• [PROVIDED RECORDS]
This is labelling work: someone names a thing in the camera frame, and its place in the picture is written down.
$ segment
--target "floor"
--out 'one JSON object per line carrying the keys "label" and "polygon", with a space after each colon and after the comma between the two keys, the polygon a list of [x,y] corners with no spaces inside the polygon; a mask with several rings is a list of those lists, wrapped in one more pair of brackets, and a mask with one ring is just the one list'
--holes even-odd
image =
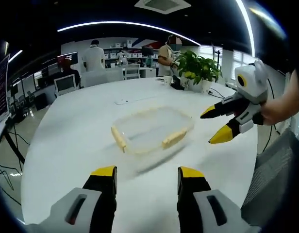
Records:
{"label": "floor", "polygon": [[[42,110],[36,111],[32,109],[31,114],[28,115],[21,123],[16,125],[16,133],[19,134],[17,136],[17,143],[20,152],[23,156],[26,156],[28,151],[29,145],[27,143],[31,142],[33,138],[34,132],[37,129],[40,121],[44,117],[45,113],[47,112],[48,107]],[[268,141],[270,133],[270,126],[258,126],[258,145],[257,145],[257,153],[261,153]],[[272,135],[269,141],[269,145],[278,137],[279,135],[273,130]],[[11,134],[12,139],[16,143],[15,135]],[[21,211],[21,198],[20,198],[20,184],[21,184],[21,168],[19,161],[13,151],[11,150],[10,146],[3,139],[0,143],[0,169],[5,170],[8,174],[7,176],[0,175],[0,186],[3,188],[6,193],[8,193],[12,198],[12,200],[7,194],[3,193],[6,204],[11,209],[12,213],[21,221],[23,221],[23,215]]]}

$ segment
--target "green leaves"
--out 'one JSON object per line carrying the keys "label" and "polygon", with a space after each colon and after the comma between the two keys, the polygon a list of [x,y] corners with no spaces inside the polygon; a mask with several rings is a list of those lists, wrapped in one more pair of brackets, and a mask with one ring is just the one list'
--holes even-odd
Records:
{"label": "green leaves", "polygon": [[201,80],[212,81],[214,77],[222,76],[221,67],[219,66],[219,69],[216,67],[216,61],[197,56],[192,51],[181,53],[177,61],[179,62],[178,70],[180,76],[187,71],[195,73],[196,76],[194,78],[188,77],[188,79],[194,80],[194,84],[199,84]]}

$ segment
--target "person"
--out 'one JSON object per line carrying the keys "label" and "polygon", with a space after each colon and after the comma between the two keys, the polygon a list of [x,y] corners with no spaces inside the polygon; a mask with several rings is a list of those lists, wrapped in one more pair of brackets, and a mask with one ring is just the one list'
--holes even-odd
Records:
{"label": "person", "polygon": [[91,45],[83,54],[83,66],[86,71],[104,69],[104,50],[98,47],[99,41],[91,41]]}
{"label": "person", "polygon": [[175,51],[180,50],[181,46],[181,40],[178,37],[171,35],[168,37],[165,45],[160,47],[158,52],[158,76],[172,76],[171,68],[177,68],[174,63],[176,58]]}
{"label": "person", "polygon": [[75,84],[76,84],[76,86],[79,86],[81,77],[80,77],[80,74],[77,70],[71,68],[71,61],[69,59],[65,58],[60,62],[59,65],[63,70],[60,73],[59,77],[61,78],[61,77],[65,77],[67,75],[74,74]]}
{"label": "person", "polygon": [[116,60],[118,63],[123,65],[128,65],[127,50],[128,50],[127,47],[123,47],[122,50],[116,55]]}
{"label": "person", "polygon": [[299,111],[299,78],[296,70],[292,72],[286,92],[277,99],[268,100],[262,105],[264,124],[274,125],[295,115]]}

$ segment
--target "white chair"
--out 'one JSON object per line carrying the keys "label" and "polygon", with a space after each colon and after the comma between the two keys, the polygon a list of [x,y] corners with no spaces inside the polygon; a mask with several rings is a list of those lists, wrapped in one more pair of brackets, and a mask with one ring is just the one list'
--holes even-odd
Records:
{"label": "white chair", "polygon": [[75,83],[75,75],[67,75],[62,78],[58,78],[54,80],[54,86],[56,88],[56,95],[61,96],[67,94],[69,92],[77,90],[77,86]]}
{"label": "white chair", "polygon": [[122,68],[108,68],[98,71],[85,72],[82,74],[83,87],[90,87],[121,80],[124,80]]}
{"label": "white chair", "polygon": [[126,65],[123,66],[125,68],[124,71],[124,79],[139,79],[140,78],[140,64],[135,65]]}

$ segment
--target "cup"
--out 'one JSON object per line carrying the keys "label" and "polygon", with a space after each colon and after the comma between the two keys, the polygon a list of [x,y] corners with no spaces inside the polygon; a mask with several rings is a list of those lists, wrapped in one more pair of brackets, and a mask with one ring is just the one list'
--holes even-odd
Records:
{"label": "cup", "polygon": [[165,80],[165,86],[170,86],[171,85],[171,81],[172,81],[171,76],[164,76],[164,80]]}

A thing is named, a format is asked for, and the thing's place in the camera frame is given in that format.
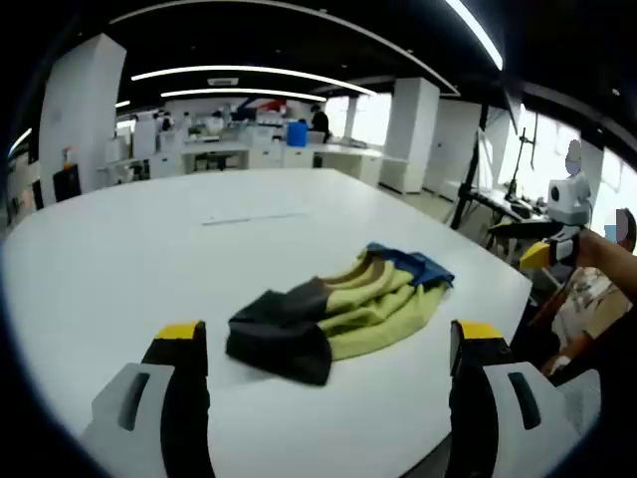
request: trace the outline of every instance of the ceiling light
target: ceiling light
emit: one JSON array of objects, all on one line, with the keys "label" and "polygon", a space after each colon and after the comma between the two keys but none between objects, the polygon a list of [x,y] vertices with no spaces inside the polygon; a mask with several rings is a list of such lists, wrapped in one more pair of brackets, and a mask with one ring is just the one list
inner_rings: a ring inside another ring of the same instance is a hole
[{"label": "ceiling light", "polygon": [[221,93],[248,93],[252,95],[272,95],[275,97],[291,97],[301,98],[303,100],[312,100],[314,102],[325,102],[327,98],[317,97],[315,95],[306,95],[305,93],[281,92],[279,90],[260,90],[258,88],[204,88],[201,90],[182,90],[180,92],[162,93],[162,98],[181,97],[182,95],[215,95]]},{"label": "ceiling light", "polygon": [[270,67],[248,67],[248,66],[237,66],[237,65],[211,65],[211,66],[201,66],[201,67],[182,67],[182,68],[171,68],[168,70],[159,70],[156,72],[144,73],[142,75],[135,75],[130,79],[136,82],[137,80],[144,80],[146,78],[153,77],[161,77],[163,75],[173,75],[175,73],[192,73],[192,72],[255,72],[255,73],[273,73],[276,75],[288,75],[291,77],[299,77],[299,78],[307,78],[308,80],[316,80],[317,82],[330,83],[331,85],[337,85],[339,87],[347,88],[349,90],[354,90],[359,93],[363,93],[365,95],[370,95],[372,97],[376,96],[376,92],[372,90],[368,90],[367,88],[360,87],[358,85],[353,85],[351,83],[341,82],[339,80],[335,80],[334,78],[322,77],[320,75],[312,75],[310,73],[303,72],[295,72],[293,70],[284,70],[281,68],[270,68]]},{"label": "ceiling light", "polygon": [[13,145],[9,148],[9,155],[11,155],[11,153],[13,152],[13,150],[14,150],[16,147],[18,147],[18,145],[20,145],[20,143],[21,143],[22,141],[24,141],[24,140],[25,140],[25,138],[26,138],[29,134],[31,134],[31,129],[30,129],[30,128],[29,128],[29,129],[27,129],[26,131],[24,131],[24,132],[20,135],[20,137],[19,137],[18,139],[16,139],[16,142],[14,142],[14,143],[13,143]]},{"label": "ceiling light", "polygon": [[487,53],[498,67],[498,70],[503,68],[502,55],[491,41],[485,29],[478,23],[478,20],[471,14],[471,12],[465,7],[460,0],[446,0],[451,8],[462,18],[463,22],[474,32],[474,35],[478,37],[482,46],[487,50]]}]

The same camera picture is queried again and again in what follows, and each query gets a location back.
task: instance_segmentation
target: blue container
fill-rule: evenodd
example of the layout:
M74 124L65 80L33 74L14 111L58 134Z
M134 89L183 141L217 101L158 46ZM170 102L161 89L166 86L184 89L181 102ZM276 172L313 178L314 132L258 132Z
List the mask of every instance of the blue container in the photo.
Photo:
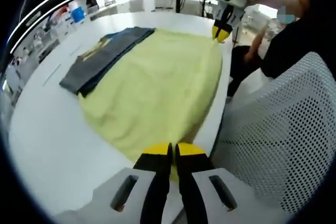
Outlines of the blue container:
M78 7L76 9L74 9L72 12L71 12L71 15L72 15L72 18L74 19L74 21L77 23L77 22L80 22L82 19L84 19L84 11L83 11L83 8L82 7Z

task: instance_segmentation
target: folded clothing
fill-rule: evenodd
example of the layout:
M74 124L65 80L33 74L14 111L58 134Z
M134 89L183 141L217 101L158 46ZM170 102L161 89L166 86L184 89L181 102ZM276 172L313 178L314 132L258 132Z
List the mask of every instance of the folded clothing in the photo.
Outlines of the folded clothing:
M124 54L153 32L152 28L134 27L104 36L93 49L77 57L60 85L86 96Z
M181 141L200 125L222 67L218 42L156 29L86 97L86 121L130 160L157 143Z

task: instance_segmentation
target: white mesh chair
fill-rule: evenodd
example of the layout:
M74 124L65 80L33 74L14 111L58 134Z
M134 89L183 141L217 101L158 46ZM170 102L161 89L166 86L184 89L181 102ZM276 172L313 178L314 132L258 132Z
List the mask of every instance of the white mesh chair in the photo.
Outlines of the white mesh chair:
M336 148L336 82L308 53L269 85L228 105L212 161L256 197L297 212L312 196Z

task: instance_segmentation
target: gray cloth
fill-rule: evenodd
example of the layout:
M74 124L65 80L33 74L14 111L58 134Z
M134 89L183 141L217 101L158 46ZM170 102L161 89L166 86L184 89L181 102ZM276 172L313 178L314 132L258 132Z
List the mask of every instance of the gray cloth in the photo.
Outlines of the gray cloth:
M119 60L130 48L140 43L154 30L134 27L124 31L121 32L121 36L112 37L108 43L106 41L109 39L108 37L102 38L99 42L101 45L98 45L94 51L79 56L61 80L60 85L70 92L78 94L86 83L90 83L90 80L102 72L105 73L107 66L112 67L111 63L115 59Z

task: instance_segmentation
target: black pants
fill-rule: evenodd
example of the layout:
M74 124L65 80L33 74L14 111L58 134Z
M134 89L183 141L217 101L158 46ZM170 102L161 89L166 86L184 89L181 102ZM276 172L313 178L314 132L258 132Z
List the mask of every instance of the black pants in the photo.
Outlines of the black pants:
M258 54L255 54L248 62L244 61L244 56L248 53L249 48L250 46L237 46L232 49L230 76L233 81L227 90L228 97L233 97L240 83L261 66L262 59Z

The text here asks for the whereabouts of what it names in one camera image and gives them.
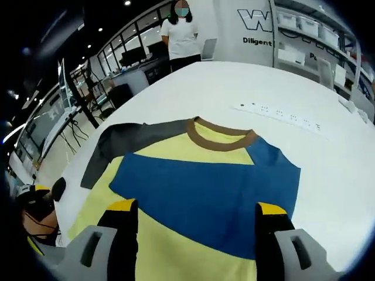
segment white shirt
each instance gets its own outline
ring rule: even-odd
[[[194,34],[198,33],[198,27],[194,20],[186,22],[185,18],[179,18],[177,24],[171,24],[168,19],[163,22],[161,35],[169,37],[169,59],[180,59],[200,54],[199,45]]]

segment blue panel
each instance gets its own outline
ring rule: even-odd
[[[213,249],[255,259],[257,202],[294,210],[299,169],[196,163],[127,154],[110,184],[164,226]]]
[[[247,153],[250,155],[255,165],[291,165],[289,160],[282,154],[281,150],[267,143],[263,138],[257,138],[255,143],[246,147]]]

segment black hair
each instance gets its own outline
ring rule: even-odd
[[[178,23],[178,15],[177,15],[177,13],[175,11],[176,4],[177,4],[177,1],[173,1],[172,2],[170,17],[168,17],[168,21],[171,24],[173,24],[173,25],[176,25]],[[192,15],[192,12],[190,11],[190,8],[189,8],[189,13],[187,13],[187,15],[185,16],[185,18],[186,18],[187,22],[192,22],[193,15]]]

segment white table
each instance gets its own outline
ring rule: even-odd
[[[271,118],[236,111],[231,105],[254,101],[319,121],[316,135]],[[155,124],[200,116],[218,125],[254,129],[302,168],[292,222],[328,252],[336,270],[356,259],[375,218],[375,129],[338,102],[338,95],[306,78],[252,64],[202,62],[172,73],[115,111],[91,135],[66,167],[67,186],[56,212],[66,235],[88,189],[80,182],[100,134],[113,124]]]

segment face mask
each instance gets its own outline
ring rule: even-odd
[[[186,16],[189,13],[189,8],[176,8],[178,16]]]

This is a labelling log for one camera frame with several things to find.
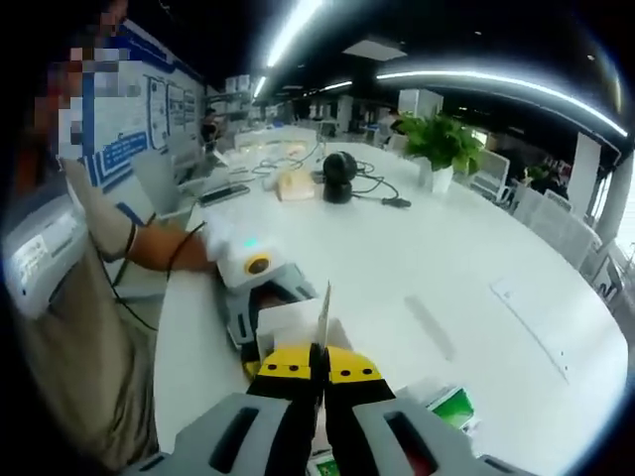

• [TASK TO CARRY OUT]
Could you copy each line from the listing that has the word "picture" in it?

• [SOLUTION]
This is labelling work: someone names a thing in the camera frame, and its place in the picture is written down.
The same camera picture is queried again and again in what follows, and each query gets a location back.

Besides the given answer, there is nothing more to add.